Diclofenac (Voltaren, Cataflam) is approved for use in rheumatoid arthritis, osteoarthritis, ankylosing spondylitis, dysmenorrhea, and topically for the treatment treatment of ocular inflammation and actinic keratosis. Diclofenac exhibits approximately equal selectivity for COX-1 and COX-2. The most common adverse reactions are GI disturbances and headache.A reversible elevation of serum transaminases occurs in 15% of patients.

Biological Functions

Diclofenac (Voltaren) is a phenylacetic acid derivative that is a potent inhibitor of COX and that has analgesic, antiinflammatory, and antipyretic effects. Its use is accompanied by side effects similar to those of other NSAIDs.
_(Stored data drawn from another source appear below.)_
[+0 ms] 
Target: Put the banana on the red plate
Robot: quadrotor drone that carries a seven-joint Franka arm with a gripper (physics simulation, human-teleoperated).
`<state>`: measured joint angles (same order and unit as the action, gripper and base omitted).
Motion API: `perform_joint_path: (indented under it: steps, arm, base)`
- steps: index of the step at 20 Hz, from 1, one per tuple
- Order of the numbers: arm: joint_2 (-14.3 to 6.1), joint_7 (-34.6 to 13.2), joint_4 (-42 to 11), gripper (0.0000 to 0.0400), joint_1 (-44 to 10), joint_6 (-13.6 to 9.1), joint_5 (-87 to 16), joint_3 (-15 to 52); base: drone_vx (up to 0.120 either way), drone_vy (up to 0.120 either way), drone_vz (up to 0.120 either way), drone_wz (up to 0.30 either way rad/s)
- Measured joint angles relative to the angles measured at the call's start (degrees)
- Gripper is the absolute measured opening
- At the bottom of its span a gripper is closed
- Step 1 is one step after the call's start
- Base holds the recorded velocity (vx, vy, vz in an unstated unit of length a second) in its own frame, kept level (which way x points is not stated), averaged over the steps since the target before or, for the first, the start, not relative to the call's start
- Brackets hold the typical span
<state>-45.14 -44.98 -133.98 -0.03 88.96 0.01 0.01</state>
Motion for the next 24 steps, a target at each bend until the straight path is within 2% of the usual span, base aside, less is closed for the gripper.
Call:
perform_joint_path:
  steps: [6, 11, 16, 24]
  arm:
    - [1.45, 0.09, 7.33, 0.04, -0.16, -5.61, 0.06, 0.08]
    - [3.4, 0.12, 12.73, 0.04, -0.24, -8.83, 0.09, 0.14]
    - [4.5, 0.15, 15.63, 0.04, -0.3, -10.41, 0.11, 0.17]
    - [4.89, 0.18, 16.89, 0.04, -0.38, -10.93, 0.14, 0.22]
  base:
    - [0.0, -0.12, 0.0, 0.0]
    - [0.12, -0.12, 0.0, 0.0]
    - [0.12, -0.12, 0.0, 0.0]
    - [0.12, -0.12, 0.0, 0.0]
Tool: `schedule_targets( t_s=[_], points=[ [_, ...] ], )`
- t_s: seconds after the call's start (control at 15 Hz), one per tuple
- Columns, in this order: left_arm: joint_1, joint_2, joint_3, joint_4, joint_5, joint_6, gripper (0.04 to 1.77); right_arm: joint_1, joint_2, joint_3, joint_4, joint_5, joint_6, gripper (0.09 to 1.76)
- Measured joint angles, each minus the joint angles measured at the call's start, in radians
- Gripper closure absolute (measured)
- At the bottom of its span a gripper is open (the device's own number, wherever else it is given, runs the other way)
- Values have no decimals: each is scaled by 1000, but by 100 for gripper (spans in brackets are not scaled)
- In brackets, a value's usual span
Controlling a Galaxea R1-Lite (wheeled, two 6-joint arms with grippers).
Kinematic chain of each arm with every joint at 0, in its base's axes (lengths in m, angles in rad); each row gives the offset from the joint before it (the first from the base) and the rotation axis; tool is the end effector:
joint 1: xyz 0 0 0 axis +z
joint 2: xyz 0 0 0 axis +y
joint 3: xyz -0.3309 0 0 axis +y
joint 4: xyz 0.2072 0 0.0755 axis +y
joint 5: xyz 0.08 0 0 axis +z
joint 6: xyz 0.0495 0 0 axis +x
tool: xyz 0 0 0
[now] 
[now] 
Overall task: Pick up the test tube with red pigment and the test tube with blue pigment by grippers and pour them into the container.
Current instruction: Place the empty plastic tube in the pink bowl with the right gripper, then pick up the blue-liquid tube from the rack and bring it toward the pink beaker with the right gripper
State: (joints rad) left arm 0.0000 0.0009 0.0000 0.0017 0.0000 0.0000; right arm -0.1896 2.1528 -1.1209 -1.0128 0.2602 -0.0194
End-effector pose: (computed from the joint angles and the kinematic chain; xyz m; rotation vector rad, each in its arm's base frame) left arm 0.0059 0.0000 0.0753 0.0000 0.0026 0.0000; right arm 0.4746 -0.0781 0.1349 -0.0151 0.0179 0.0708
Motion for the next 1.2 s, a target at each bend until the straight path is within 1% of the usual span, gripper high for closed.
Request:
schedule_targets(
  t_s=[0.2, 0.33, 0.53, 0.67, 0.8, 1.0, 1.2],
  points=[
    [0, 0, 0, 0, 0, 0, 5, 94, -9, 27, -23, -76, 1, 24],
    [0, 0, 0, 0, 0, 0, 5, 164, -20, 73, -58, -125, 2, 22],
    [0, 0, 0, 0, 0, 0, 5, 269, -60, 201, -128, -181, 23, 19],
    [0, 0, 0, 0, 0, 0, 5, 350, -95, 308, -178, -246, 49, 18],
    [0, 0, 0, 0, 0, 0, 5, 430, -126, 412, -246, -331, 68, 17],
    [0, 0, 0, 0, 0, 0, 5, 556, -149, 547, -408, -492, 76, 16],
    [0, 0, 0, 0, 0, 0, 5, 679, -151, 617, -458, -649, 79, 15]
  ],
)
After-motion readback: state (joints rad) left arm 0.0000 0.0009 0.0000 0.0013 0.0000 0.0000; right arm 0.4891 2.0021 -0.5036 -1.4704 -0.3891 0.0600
Indications for the drug include rheumatoid arthritis, osteoarthritis, and ophthalmic inflammation (use of an ophthalmic preparation).

Mechanism of action

Diclofenac is unique among the NSAIDs in that it possesses three possible mechanisms of action: 1) inhibition of the arachidonic acid cyclooxygenase system (3 to 1,000 times more potent than other NSAIDs on a molar basis), resulting in a decreased production of prostaglandins and thromboxanes; 2) inhibition of the lipoxygenase pathway, resulting in decreased production of leukotrienes, particularly the pro-inflammatory LKB4; and 3) inhibition of arachidonic acid release and stimulation of its reuptake, resulting in a reduction of arachidonic acid availability.

Pharmacokinetics

Diclofenac is rapidly and completely (~100%) absorbed on oral administration, with peak plasma levels being reached within 1.5 to 2.5 hours. The free acid (pKa = 4.0) is highly bound to serum proteins (99.5%), primarily albumin. Only 50 to 60% of an oral dose is bioavailable because of extensive hepatic metabolism.

Clinical Use

Diclofenac is synthesized from N-phenyl-2,6-dichloroaniline. It is available in 120 different countries and, perhaps, is the most widely used NSAID in the world. It was introduced in the United States in 1989 but was first marketed in Japan in 1974. It ranks among the top prescription drugs in the United States. Diclofenac possesses structural characteristics of both arylalkanoic acid and the anthranilic acid classes of anti-inflammatory drugs, and it displays anti-inflammatory, analgetic, and antipyretic properties.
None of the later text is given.